Shortly after the Big Bang the universe consisted of a dense ‘primordial soup’ (called Quark Gluon Plasma) of the fundamental particles, quarks, gluons, leptons, photons, etc. possessing tremendous energy. After a millionth of a second, when the temperature had fallen to around 2000 billion degrees, the quarks and gluons were trapped in protons and neutrons, which make up the atomic nuclei in the matter the universe is now comprised of.
But what detailed properties of the strong force caused the universe to be created and look as we know it? What are the properties of the Quark Gluon Plasma and thus the early universe? How and why are quarks inextricably bound together in groups of three? What does the phase diagram for quark matter look like? Do gluon condensates exist? These are some of the questions that the Danish high energy physics group, ALICE, at the Niels Bohr Institute are trying to solve.
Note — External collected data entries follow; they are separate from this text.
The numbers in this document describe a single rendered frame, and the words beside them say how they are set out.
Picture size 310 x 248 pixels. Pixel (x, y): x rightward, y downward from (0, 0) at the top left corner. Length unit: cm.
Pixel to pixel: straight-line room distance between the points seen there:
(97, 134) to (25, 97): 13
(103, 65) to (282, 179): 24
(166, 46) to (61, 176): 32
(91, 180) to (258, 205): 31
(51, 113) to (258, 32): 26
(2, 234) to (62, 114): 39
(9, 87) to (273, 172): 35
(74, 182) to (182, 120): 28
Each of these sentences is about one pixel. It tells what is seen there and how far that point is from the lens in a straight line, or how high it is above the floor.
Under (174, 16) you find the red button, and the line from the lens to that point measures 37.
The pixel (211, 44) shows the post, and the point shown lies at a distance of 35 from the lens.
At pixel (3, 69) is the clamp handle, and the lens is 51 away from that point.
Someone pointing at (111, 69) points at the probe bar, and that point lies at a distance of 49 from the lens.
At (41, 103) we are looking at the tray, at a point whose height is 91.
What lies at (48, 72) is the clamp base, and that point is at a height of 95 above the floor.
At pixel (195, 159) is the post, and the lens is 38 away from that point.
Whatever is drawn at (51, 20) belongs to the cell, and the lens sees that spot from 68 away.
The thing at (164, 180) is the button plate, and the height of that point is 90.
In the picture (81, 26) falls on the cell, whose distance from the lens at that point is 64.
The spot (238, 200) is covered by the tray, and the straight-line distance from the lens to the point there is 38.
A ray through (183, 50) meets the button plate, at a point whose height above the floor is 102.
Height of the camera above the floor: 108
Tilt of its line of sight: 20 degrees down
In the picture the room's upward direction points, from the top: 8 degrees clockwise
The experiments are carried out using the Large Hadron Collider (LHC) at CERN, the European Organization for Nuclear Research in Geneva in Switzerland, a 27 km long subterranean and superconducting particle accelerator, and the gigantic ALICE multidetector which records thousands of particles originating from collisions between protons, protons and nuclei and between nuclei.
“The LHC at CERN is starting up at full energy early 2015 and will, for the first time, reach energies of 5.5 TeV per particle pair in collisions between heavy nuclei of lead. We expect that up to 35,000 particles and antiparticles will be formed in each lead on lead collision and exist as a little mini-universe for approximately 10-23 second. This will lead to the creation of the highest energy density ever produced by man and constitute a unique test platform for studying the Quark Gluon Plasma and the strong interaction that binds the quarks together in the subatomic particles,” explains Professor Jens-Jørgen Gaardhøje, head of the research group, ALICE.
The grant of nearly 6½ million kroner will make it possible to hire two postdocs and two PhDs to carry out the first and basic measurements and first studies of the reaction dynamic and collective properties of the Quark Gluon Plasma in this entirely new energy range. The experiments will be carried out using the Danish built detectors in the ALICE experiment at the LHC at CERN which extend the experiments kinematical reach significantly.